Potencial da Placa Motora e Excitação da Fibra Muscular Esquelética:
O influxo de íons sódio para a fibra muscular, quando os canais colinérgicos se abrem, causa variação do potencial elétrico no interior da fibra, no local da placa motora, para aumentar na direção positiva, por 50 a 75 milivolts, criando um potencial local chamado potencial da placa motora.
· A baixa amplitude do potencial da placa motora no ponto A foi causada por envenenamento da fibra muscular com curare, fármaco que bloqueia o efeito controlador da acetilcolina sobre os canais colinérgicos competindo pelos receptores da acetilcolina.
· A baixa amplitude do potencial da placa motora no ponto C resultou do efeito da toxina botulínica, veneno bacteriano que diminui a quantidade de acetilcolina liberada pelos terminais nervosos.

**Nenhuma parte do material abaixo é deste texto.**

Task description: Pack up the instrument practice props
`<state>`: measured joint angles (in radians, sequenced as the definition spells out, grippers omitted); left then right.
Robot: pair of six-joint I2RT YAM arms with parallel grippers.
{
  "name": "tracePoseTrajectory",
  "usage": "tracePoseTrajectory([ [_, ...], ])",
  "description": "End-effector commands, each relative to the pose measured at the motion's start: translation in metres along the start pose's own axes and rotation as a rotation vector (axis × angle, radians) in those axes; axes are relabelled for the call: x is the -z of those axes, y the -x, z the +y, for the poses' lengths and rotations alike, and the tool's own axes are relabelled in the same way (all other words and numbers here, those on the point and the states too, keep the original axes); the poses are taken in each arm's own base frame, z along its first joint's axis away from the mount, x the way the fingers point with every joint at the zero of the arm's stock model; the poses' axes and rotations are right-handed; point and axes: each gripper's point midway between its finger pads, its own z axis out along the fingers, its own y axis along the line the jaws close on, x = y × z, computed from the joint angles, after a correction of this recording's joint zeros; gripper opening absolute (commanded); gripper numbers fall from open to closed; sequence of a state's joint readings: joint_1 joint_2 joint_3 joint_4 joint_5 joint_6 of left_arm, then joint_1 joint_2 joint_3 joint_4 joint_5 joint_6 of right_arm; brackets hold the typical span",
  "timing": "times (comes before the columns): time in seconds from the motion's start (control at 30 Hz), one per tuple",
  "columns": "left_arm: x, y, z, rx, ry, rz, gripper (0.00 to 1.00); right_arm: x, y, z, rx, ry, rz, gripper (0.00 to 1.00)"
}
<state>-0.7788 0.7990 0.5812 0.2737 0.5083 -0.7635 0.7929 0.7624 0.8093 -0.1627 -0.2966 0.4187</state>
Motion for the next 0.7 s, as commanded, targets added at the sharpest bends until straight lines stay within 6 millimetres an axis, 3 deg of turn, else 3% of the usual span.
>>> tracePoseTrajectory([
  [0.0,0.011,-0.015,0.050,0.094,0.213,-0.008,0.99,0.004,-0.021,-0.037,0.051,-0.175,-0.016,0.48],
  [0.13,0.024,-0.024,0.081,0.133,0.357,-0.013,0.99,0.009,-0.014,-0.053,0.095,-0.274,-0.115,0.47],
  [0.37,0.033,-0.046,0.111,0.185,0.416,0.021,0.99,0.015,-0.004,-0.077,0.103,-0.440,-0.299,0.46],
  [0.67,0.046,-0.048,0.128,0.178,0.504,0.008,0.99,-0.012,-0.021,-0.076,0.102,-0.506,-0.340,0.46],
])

Fator de Segurança para a Transmissão na Junção Neuromuscular; Fadiga da Junção:
· Cada impulso provoca potencial da placa motora de amplitude três vezes maior que o necessário para estimular a fibra muscular, portanto, normalmente tem alto fator de segurança.
· No entanto, a estimulação da fibra nervosa com frequências maiores que 100 vezes por segundo, por vários minutos, muitas vezes diminui tanto o número de vesículas de acetilcolina que os impulsos não são mais transmitidos à fibra muscular (fadiga da junção neuromuscular).